*** Opening Excerpted records ***

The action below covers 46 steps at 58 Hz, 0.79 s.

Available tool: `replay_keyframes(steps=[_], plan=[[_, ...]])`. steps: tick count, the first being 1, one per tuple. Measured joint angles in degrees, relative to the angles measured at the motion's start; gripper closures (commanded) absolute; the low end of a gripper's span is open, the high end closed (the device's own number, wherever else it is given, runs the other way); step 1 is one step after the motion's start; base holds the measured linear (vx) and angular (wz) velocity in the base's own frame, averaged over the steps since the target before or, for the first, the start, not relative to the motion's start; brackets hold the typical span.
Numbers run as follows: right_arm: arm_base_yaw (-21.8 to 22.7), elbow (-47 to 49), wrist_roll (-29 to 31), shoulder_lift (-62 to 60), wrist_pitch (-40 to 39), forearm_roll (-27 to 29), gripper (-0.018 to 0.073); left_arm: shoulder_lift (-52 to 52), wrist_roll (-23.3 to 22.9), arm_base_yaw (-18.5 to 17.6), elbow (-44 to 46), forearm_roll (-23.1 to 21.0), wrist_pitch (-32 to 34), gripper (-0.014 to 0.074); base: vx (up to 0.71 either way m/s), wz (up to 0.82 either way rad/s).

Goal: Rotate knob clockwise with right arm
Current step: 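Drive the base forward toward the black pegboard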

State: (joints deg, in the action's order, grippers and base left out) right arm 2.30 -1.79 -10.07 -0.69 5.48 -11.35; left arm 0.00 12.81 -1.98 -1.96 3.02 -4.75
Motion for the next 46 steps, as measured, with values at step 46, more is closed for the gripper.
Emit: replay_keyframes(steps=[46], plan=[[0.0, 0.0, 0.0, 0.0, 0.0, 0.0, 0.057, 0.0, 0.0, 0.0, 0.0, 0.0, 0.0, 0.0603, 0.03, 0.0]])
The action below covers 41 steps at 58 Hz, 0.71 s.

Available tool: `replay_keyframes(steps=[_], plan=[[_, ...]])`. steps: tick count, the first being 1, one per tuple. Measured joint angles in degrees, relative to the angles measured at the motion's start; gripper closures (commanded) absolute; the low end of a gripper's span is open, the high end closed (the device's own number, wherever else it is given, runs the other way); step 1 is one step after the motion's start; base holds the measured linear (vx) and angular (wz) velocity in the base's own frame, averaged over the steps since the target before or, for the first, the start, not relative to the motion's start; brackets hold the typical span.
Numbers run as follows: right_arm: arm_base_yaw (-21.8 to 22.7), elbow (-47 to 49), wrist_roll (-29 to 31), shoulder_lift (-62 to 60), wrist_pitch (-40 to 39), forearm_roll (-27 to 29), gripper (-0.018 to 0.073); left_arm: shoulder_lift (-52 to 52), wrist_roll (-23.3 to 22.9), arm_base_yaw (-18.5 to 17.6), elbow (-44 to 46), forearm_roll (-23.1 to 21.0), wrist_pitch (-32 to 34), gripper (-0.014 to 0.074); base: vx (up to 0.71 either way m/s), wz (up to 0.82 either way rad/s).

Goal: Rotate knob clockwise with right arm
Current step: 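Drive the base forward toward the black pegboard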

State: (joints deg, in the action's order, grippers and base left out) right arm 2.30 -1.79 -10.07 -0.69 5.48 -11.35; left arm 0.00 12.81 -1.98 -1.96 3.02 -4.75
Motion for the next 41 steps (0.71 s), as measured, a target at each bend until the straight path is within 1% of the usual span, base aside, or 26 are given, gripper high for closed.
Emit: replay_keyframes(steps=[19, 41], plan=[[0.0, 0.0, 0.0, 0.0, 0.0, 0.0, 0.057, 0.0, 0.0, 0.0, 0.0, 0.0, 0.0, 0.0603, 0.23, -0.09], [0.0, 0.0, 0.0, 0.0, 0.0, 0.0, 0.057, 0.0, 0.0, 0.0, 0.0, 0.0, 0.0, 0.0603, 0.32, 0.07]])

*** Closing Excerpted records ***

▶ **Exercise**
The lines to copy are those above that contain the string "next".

▶ **Solved exercise**
Motion for the next 46 steps, as measured, with values at step 46, more is closed for the gripper.
Motion for the next 41 steps (0.71 s), as measured, a target at each bend until the straight path is within 1% of the usual span, base aside, or 26 are given, gripper high for closed.

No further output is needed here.